India Probe Will Take Gas

India will launch an unmanned probe to Mars on Tuesday reports the AFP. Weighing 1.35 tons, about the size of a large refrigerator, it will carry sensors to measure the Martian atmosphere, hoping to find traces of methane that might indicate the existence of primitive life forms on the Red Planet.

The science may not be essential — tests already conducted by NASA’s Curiosity revealed only trace elements of methane in the Mars atmosphere – but the mission itself represents the future of space exploration, with a budget of just 4.5 billion rupees ($73 million), and symbolic of the Indian national penchant for jugaad — developing cheap work-around solutions.

Instead of flying directly, the 350-tonne rocket will orbit earth for nearly a month, building up the necessary velocity to break free from the earth’s gravitational pull.

“Don’t underestimate it because it is a low-cost mission that is being done for the first time,” Indian science journalist Pallava Bagla, author of the book “Destination Moon”, told AFP.

“Yes, there is Jugaad in it, there is innovation in it… and everyone wants to do low-cost missions nowadays.”

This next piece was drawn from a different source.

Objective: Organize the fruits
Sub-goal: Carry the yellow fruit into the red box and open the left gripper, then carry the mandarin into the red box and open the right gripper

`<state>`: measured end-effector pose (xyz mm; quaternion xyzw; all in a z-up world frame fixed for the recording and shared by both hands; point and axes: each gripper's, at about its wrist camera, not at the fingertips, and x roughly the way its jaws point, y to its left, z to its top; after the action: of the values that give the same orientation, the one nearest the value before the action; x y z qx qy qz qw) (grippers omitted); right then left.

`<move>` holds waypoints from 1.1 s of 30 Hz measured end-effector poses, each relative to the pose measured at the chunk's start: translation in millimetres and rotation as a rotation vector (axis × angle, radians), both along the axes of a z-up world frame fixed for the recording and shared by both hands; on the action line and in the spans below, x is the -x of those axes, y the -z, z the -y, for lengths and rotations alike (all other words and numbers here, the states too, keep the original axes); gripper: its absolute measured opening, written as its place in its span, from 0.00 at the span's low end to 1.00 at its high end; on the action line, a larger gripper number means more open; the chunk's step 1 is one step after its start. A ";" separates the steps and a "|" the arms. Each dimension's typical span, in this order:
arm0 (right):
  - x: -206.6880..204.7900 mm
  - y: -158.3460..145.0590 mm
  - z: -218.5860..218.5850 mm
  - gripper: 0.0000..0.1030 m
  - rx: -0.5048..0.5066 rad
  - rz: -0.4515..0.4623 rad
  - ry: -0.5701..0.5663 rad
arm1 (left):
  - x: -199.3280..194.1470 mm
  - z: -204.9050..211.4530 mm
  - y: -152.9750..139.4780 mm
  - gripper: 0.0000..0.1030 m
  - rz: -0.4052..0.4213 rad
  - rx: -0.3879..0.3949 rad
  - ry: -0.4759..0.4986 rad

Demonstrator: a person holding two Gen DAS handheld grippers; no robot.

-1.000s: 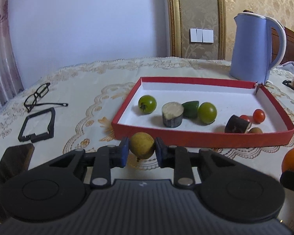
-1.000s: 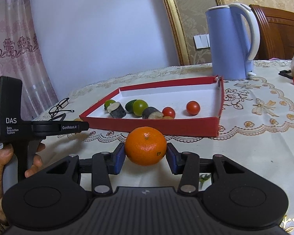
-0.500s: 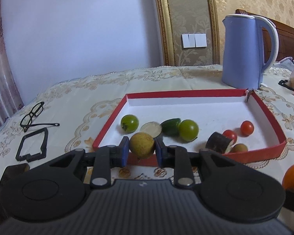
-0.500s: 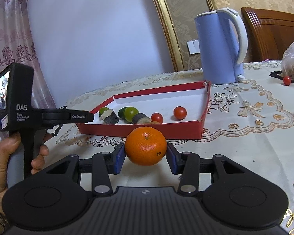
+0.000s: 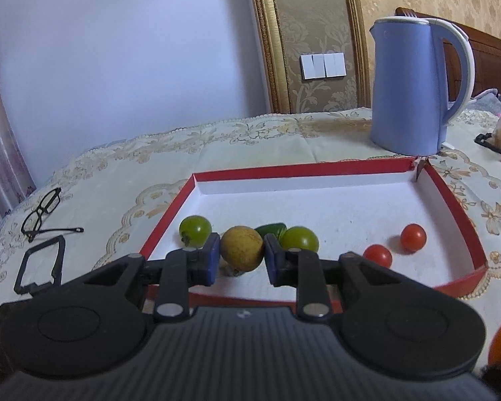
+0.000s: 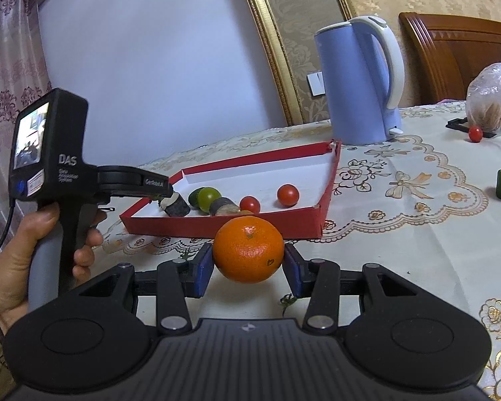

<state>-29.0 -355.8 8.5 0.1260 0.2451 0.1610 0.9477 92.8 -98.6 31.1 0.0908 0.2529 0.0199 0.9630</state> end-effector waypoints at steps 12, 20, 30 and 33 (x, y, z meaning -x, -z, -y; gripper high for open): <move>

As Freeman Dyson proclaimed at the Starship Century Symposium, we are now at the beginning of a revolution in space technology, when for the first time cheapness will be mandatory.

This is bad news for something that requires the investment of the Apollo Program. It is good news for people who will develop these technologies…. Cheapness now has a chance.

Even more so, missions that dovetail with the country’s national security objectives…

Upendra Choudhury, an associate professor at AligarhMuslimUniversity who is an expert on India’s ballistic missile programme, says the spending has also boosted national security.

“India’s achievements in space technology are contributing to its missile technology, including the Agni-V,” he told AFP.

The Agni-V, capable of reaching Beijing and eastern Europe, was test fired for the first time in April 2012 and catapulted India into a small group of countries with such long-distance missile technology.